NOVEDADES
CONTRA-REVOLUCIONARIAS
jueves, 2 de enero de 2020
IDEAL – 03/01/2020
¿La sociedad humana realizó alguna vez el ideal de perfección que señalaba San Agustín? Sin duda. Veamos dos textos del Papa León XIII.
Obrada la Redención y fundada la Iglesia, como despertando de un antiguo, prolongado y mortal letargo, el hombre percibió la luz de la verdad, que había buscado y deseado en vano durante tantos siglos, reconoció sobre todo que había nacido para bienes mucho más altos y más magníficos que los bienes frágiles y perecibles que son alcanzados por los sentidos, y alrededor de los cuales había circunscrito hasta entonces sus pensamientos y sus preocupaciones. Comprendió que toda la constitución de la vida humana, la ley suprema, el fin al cual todo hombre se debe sujetar, es que, venidos de Dios, un día debemos volver a Él. De esta fuente, sobre este fundamento, se vio renacer la conciencia de la dignidad humana, el sentimiento de que la fraternidad social es necesaria hizo entonces pulsar los corazones, en consecuencia, los derechos y deberes alcanzaron su perfección, o se fijaron integralmente y, al mismo tiempo, en diversos puntos, se expandieron virtudes tales que la filosofía de los antiguos siquiera pudo jamás imaginar. Por esto, los designios de los hombres, la conducta de la vida, las costumbres tomaron otro rumbo. Y cuando el conocimiento del Redentor se esparció a lo lejos, cuando Su virtud penetró hasta las vetas más íntimas de la sociedad, disipando las tinieblas y los vicios de la Antigüedad, entonces se obró aquella transformación que, en la era de la Civilización Cristiana, cambió enteramente la faz de la tierra. De la Encíclica Tametsi futura prospiscientibus.

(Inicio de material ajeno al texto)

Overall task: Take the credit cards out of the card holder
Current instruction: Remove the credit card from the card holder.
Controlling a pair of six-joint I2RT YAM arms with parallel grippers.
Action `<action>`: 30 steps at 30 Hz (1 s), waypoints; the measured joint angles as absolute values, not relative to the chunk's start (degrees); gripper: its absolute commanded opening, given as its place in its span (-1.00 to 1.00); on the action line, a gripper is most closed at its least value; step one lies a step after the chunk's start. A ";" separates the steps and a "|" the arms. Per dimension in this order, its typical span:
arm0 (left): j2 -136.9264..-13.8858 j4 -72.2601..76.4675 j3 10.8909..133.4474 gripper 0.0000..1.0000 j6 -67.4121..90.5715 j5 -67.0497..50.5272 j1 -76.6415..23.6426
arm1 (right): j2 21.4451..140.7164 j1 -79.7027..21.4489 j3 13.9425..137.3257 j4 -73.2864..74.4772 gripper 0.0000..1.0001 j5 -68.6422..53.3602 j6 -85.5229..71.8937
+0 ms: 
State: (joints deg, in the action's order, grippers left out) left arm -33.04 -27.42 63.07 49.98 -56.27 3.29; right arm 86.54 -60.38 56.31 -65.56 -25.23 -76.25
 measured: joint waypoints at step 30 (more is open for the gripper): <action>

En la imagen el rey San Luis IX dando de comer a los pobres.
Y en la Encíclica Inmortale Dei decía: Hubo un tiempo en que la filosofía del Evangelio gobernaba los Estados. En aquella época la eficacia propia de la sabiduría cristiana y su virtud divina habían penetrado en las leyes, en las instituciones, en la moral de los pueblos, infiltrándose en todas las clases y relaciones de la sociedad. La religión fundada por Jesucristo se veía colocada firmemente en el grado de honor que le corresponde y florecía en todas partes gracias a la adhesión benévola de los gobernantes y a la tutela legítima de los magistrados. El sacerdocio y el Imperio vivían unidos en mutua concordia y amistoso consorcio de voluntades. Organizado de este modo, el Estado produjo bienes superiores a toda esperanza. Todavía subsiste la memoria de estos beneficios y quedará vigente en innumerables monumentos históricos que ninguna habilidad corruptora de los adversarios podrá desvirtuar u oscurecer.